Jantar Mantar in Connaugth Place, New Delhi was built by Maharaja Jai Singh II, the ruler & founder of Jaipur, in India. This ancient monument (built in 1724) is one of the five astronomical observatories build by Maharaja Jai Singh II as he was given by Mughal emperor Muhammad Shah the task of revising the calendar and astronomical tables. Besides Jantar Mantar in New Delhi, the other four being located at Jaipur, Varanasi, Ujjain and Mathura. The main objective of making Jantar Mantar observatory was to compile astronomical tables, and to predict the times and movements of the sun, moon and planets. This great masterpiece of Indian architecture is located at Parliament Street, Connaught Place. Jantar Mantar in Connaught Place is maintained by the Jaipur government because it was built by Maharaja Sawai Jai Singh II of Jaipur in 1710 A.D.
History of Jantar Mantar
All these observatories were made during the period of AD 1724-1730. That was the time when Mughal Empire was rapidly declining. During this period turmoil, Muhammad Shah ascended the throne of the Mughal Empire. But since there were number of enemies surrounded him, he south the alliance of many Hindu rulers, out of whom Sawai Jai Singh II of Amber was the most notable one. Sawaii Jai Singh was barely 11 years old when throne of Amber was ascended to him in 1699 but he handled the situation so well that Mughal emperor Aurangzeb gave him the title of ‘Sawai’, meaning one and a quarter of an average man in worth. As Muhammad Shah was seeking a reliable ally with Hindu ruler, Jai Singh proved to be a dependable ally of Mughals. He was also one of the noble in Mughal court.

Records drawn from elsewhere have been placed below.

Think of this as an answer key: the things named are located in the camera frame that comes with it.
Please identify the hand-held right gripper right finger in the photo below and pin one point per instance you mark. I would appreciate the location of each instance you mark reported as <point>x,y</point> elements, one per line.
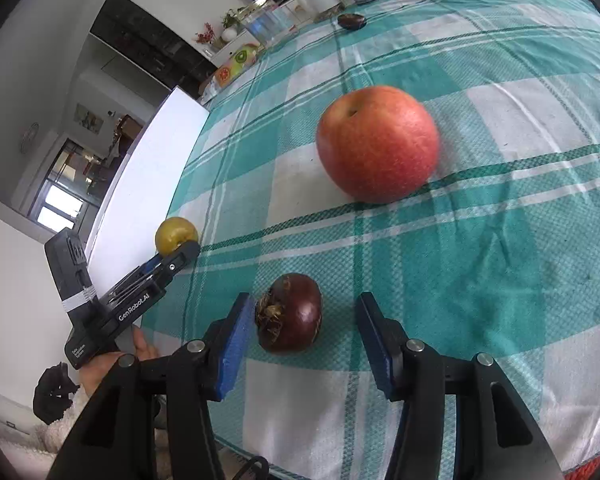
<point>375,345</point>

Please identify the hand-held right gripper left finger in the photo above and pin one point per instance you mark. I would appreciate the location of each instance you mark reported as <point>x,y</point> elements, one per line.
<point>235,345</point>

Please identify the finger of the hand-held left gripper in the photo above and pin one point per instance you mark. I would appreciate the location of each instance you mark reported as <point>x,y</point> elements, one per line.
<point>180,260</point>
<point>147,266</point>

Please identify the yellow-green plum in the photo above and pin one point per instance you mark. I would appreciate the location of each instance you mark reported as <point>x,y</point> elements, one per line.
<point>172,231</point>

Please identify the dark brown water chestnut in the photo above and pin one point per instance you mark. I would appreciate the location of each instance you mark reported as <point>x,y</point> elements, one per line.
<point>297,312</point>

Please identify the white cardboard box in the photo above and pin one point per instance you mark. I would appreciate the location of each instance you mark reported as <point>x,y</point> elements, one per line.
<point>150,170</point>

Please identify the person's left hand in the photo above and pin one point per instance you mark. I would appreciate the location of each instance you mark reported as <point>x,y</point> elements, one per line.
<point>144,347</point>

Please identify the dark object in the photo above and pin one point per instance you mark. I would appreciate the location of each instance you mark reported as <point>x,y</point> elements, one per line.
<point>52,392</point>

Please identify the glass balcony door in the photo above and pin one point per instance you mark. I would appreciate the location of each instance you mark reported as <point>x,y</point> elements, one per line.
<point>65,195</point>

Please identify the red apple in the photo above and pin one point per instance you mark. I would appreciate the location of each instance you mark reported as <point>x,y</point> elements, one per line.
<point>377,145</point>

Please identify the fruit printed packet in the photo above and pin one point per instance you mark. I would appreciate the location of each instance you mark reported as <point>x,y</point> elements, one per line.
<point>235,62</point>

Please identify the dark display cabinet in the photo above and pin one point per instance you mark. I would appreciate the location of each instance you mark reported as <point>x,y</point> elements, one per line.
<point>145,50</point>

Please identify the red flowers in vase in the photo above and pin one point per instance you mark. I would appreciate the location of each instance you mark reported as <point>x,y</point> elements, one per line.
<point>206,35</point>

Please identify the green plant in white vase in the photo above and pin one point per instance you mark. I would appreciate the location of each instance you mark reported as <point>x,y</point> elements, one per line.
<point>231,22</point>

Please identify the clear glass jar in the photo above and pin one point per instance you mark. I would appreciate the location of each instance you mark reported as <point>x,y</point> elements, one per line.
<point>267,22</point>

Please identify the orange fuzzy clothing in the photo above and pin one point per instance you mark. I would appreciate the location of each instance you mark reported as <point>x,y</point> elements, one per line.
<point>597,467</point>

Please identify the dark round fruit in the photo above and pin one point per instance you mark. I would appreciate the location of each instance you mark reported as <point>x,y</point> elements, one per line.
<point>351,21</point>

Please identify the framed wall painting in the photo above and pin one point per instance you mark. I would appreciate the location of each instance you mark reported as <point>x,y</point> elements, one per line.
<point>89,117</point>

Jai Singh was a keen astronomer and passionate about art and science mainly astronomy. Once in the court he found Hindu and Muslim astronomer having a heated argument about certain astronomical fact to find out an auspicious hour for the emperor to set out on an expedition. Jai Singh then offered to rectify the then available astronomical tables. He was dissatisfied by the brass and metal astronomical instruments and decided to correct and update the astronomical records with more accurate instruments. The result was an onsite Jantar Mantar in Delhi, an astronomical observatory where the movements of sun, moon and planets could be observed.
Maharaja Jai Singh named this observatory in New Delhi as Yantra Mantra (Yantra means instrument and mantra means formula). As the time goes on this is being known as Jantar Mantar. There are four distinct instruments within the observatory of Jantar Mantar: the Samrat Yantra, the Ram Yantra, the Jayaprakasht, and the Mishra yantras.

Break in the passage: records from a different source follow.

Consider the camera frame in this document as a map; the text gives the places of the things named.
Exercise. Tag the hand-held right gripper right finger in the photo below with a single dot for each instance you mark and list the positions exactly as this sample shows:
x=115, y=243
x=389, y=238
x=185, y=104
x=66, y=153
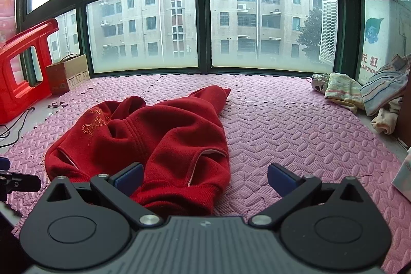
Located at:
x=282, y=179

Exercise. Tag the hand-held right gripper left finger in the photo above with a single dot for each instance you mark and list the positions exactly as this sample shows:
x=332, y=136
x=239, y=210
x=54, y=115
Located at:
x=130, y=179

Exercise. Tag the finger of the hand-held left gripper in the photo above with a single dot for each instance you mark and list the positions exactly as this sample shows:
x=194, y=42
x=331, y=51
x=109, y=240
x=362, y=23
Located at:
x=22, y=183
x=4, y=164

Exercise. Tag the red sweatshirt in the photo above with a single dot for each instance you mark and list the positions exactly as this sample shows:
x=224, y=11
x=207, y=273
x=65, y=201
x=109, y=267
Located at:
x=173, y=136

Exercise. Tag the pink foam floor mat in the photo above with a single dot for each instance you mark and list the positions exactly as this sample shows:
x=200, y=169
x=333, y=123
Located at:
x=289, y=132

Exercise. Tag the red plastic stool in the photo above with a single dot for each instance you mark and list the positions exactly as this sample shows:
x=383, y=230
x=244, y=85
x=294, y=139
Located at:
x=19, y=78

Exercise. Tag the small grey patterned garment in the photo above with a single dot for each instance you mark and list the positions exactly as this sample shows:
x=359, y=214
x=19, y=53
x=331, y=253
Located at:
x=319, y=83

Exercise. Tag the yellow floral cloth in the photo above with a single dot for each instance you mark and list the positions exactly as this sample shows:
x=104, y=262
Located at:
x=343, y=91

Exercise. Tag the cream garment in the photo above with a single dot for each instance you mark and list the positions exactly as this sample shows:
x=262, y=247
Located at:
x=387, y=120

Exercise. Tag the tissue pack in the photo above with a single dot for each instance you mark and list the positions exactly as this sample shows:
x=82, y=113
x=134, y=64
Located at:
x=404, y=174

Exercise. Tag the striped cloth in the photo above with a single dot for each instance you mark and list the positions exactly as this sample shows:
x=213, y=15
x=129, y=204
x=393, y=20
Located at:
x=385, y=87

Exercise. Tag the brown wooden cabinet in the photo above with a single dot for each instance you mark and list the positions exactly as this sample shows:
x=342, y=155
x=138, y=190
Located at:
x=405, y=107

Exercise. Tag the green tree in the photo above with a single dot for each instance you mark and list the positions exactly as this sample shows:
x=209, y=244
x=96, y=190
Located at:
x=311, y=33

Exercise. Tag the white louvred vent panel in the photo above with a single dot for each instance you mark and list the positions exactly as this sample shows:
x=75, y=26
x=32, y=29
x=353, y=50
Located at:
x=329, y=30

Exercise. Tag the apartment building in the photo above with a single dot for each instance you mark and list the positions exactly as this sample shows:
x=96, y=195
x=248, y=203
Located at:
x=179, y=23

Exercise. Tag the white panel with blue cartoon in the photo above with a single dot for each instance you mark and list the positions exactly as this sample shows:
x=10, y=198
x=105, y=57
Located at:
x=382, y=46

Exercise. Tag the dark green window frame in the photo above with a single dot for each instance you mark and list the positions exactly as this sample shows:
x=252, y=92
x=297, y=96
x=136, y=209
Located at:
x=204, y=20

The Samrat Yantra ‘Prince of Dials’ is the largest device and used to measure the accurate time of the day. It also measured the declination of the sun which can be seen by the shadow moving around the structure.
The Jai Prakash Yantra consists of hollowed out hemispheres with markings on their concave surfaces, shows the sun’s position at the time of equinox. There is a hole near the bottom of the structure which witnesses sunshine only once in a year that is on 21 march, called vernal eqinox.

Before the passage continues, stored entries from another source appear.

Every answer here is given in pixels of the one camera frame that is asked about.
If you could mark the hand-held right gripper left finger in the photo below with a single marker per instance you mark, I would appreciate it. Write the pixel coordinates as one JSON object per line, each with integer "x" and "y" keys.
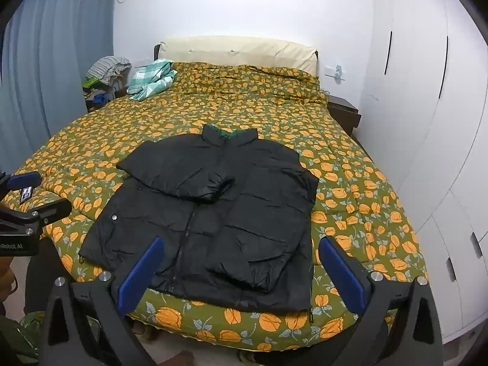
{"x": 140, "y": 274}

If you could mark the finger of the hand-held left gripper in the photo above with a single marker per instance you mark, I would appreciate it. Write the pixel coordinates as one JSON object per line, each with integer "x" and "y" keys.
{"x": 45, "y": 211}
{"x": 23, "y": 181}

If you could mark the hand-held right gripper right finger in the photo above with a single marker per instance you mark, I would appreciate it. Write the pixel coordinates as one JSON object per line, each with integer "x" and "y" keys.
{"x": 343, "y": 274}

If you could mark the black puffer jacket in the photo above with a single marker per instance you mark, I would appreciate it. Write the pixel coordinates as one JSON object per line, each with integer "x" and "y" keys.
{"x": 236, "y": 206}

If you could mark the pile of clothes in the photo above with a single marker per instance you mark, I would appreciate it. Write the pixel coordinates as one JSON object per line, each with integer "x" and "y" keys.
{"x": 103, "y": 78}

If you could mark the green bag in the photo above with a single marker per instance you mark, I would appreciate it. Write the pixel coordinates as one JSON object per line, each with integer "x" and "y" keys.
{"x": 17, "y": 337}

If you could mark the blue curtain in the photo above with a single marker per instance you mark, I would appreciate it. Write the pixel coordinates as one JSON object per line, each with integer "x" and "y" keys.
{"x": 49, "y": 53}

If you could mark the bed with floral quilt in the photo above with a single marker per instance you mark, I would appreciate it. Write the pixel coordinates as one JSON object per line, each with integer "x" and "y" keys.
{"x": 160, "y": 129}

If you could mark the dark wooden nightstand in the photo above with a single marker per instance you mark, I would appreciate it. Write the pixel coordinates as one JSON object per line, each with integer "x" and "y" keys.
{"x": 345, "y": 112}

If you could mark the green checked cloth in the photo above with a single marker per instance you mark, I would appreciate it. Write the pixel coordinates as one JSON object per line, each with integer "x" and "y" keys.
{"x": 150, "y": 78}

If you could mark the white wardrobe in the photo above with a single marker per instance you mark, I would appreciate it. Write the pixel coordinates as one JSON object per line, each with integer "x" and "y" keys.
{"x": 430, "y": 114}

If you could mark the white wall socket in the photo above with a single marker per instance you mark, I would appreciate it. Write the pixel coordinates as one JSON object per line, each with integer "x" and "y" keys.
{"x": 335, "y": 72}

Another important structure called the Ram Yantra, consists of two large buildings with open top. Both these two buildings form a complete device. The device is used to measure the altitude of stars which is equivalent to the latitude and the longitude on the earth.
The Mishra yantra were able to indicate when it was noon in various cities all over the world. It consists of five instruments. Pillars on the southwest of Mishra Yantra are used to measure the shortest day (21 December) and the longest day (21 June) of the year.
The whole structure of Jantar Mantar is made of stone and marble with each of then having an engraved astronomical scale. Jantar Mantar finally got the status of a national monument in 1948. As compared to other observatories this one is the largest and the best preserved today. Jantar Mantar Observatory in Connught Place, New Delhi is an integral part of India’s scientific heritage. The Jantar Mantar in Delhi is often projected in travel books, brochures, on postage stamps and was the logo of the 1982 Asian Games. It has always attracted architects, historians and scientists from all over the world. Jantar mantar remains one of the most intriguing structures of Indian capital, one that explodes in a burst of questions in the mind of the inquisitive tourist.
How to reach Jantar Mantar?
Since Jantar Mantar observatory is located in Connaught place the central location, there are many ways that tourists can reach here. Auto-rickshaws and local taxis are available from all major points while taxis and cabs available on request. One can take local buses from various points or from two Inter State Bus Terminals located at Kashmere Gate and Anand Vihar. Now a day Delhi Metro Train is also one of the better options to reach Rajiv Chowk Metro Station and from there Jantar Mantar is a walking distance. Local guided tours conducted by Delhi Tourism and private operator’s covers this important monument. Time to visit Jantar Mantar is daily between 9.00am – 7.00pm.